→ **Exercise brief**
Reproduce the opening lines of the records exactly, up to and including the line in which "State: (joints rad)" occurs.

(Provided information)

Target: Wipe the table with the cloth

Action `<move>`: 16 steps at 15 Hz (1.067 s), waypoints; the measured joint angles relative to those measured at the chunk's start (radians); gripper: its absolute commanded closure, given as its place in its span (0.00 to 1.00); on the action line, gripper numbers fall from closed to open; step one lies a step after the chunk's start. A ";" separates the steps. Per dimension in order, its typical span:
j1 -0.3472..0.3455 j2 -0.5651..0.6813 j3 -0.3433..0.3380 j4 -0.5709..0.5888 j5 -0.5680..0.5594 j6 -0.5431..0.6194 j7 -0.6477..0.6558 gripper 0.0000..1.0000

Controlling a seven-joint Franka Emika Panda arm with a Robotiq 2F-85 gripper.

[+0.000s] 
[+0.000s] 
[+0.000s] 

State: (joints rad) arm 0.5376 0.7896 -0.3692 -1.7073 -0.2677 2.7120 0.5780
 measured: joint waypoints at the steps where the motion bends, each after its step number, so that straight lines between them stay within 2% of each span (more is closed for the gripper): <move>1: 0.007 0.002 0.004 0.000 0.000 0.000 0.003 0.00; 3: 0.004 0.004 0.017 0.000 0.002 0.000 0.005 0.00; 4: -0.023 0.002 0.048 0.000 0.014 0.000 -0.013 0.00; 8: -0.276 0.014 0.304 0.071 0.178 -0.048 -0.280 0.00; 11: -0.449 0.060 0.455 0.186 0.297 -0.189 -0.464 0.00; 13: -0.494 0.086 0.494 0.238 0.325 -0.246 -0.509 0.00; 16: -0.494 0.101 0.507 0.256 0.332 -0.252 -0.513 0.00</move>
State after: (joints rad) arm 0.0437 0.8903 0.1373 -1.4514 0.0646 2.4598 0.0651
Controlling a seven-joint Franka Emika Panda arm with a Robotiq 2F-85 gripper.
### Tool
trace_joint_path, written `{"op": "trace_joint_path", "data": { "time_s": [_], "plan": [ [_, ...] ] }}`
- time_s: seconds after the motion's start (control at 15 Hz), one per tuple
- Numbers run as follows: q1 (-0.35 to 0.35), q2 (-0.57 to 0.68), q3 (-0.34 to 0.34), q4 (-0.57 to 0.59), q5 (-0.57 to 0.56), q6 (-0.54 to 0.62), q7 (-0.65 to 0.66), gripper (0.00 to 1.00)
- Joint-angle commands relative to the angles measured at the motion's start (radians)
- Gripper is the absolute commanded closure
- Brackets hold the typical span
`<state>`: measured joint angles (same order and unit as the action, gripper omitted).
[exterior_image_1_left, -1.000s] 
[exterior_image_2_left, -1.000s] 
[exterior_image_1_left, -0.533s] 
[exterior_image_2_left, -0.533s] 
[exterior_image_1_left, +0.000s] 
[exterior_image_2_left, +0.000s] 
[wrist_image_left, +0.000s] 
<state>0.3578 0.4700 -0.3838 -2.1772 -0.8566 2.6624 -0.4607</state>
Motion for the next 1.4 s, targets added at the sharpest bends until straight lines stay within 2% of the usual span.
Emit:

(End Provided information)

→ **Final answer**
Target: Wipe the table with the cloth

Action `<move>`: 16 steps at 15 Hz (1.067 s), waypoints; the measured joint angles relative to those measured at the chunk's start (radians); gripper: its absolute commanded closure, given as its place in its span (0.00 to 1.00); on the action line, gripper numbers fall from closed to open; step one lies a step after the chunk's start. A ";" separates the steps. Per dimension in order, its typical span:
j1 -0.3472..0.3455 j2 -0.5651..0.6813 j3 -0.3433..0.3380 j4 -0.5709..0.5888 j5 -0.5680..0.5594 j6 -0.5431..0.6194 j7 -0.6477..0.6558 gripper 0.0000..1.0000

Controlling a seven-joint Franka Emika Panda arm with a Robotiq 2F-85 gripper.

[+0.000s] 
[+0.000s] 
[+0.000s] 

State: (joints rad) arm 0.5376 0.7896 -0.3692 -1.7073 -0.2677 2.7120 0.5780

Reply complete, and nothing else is required.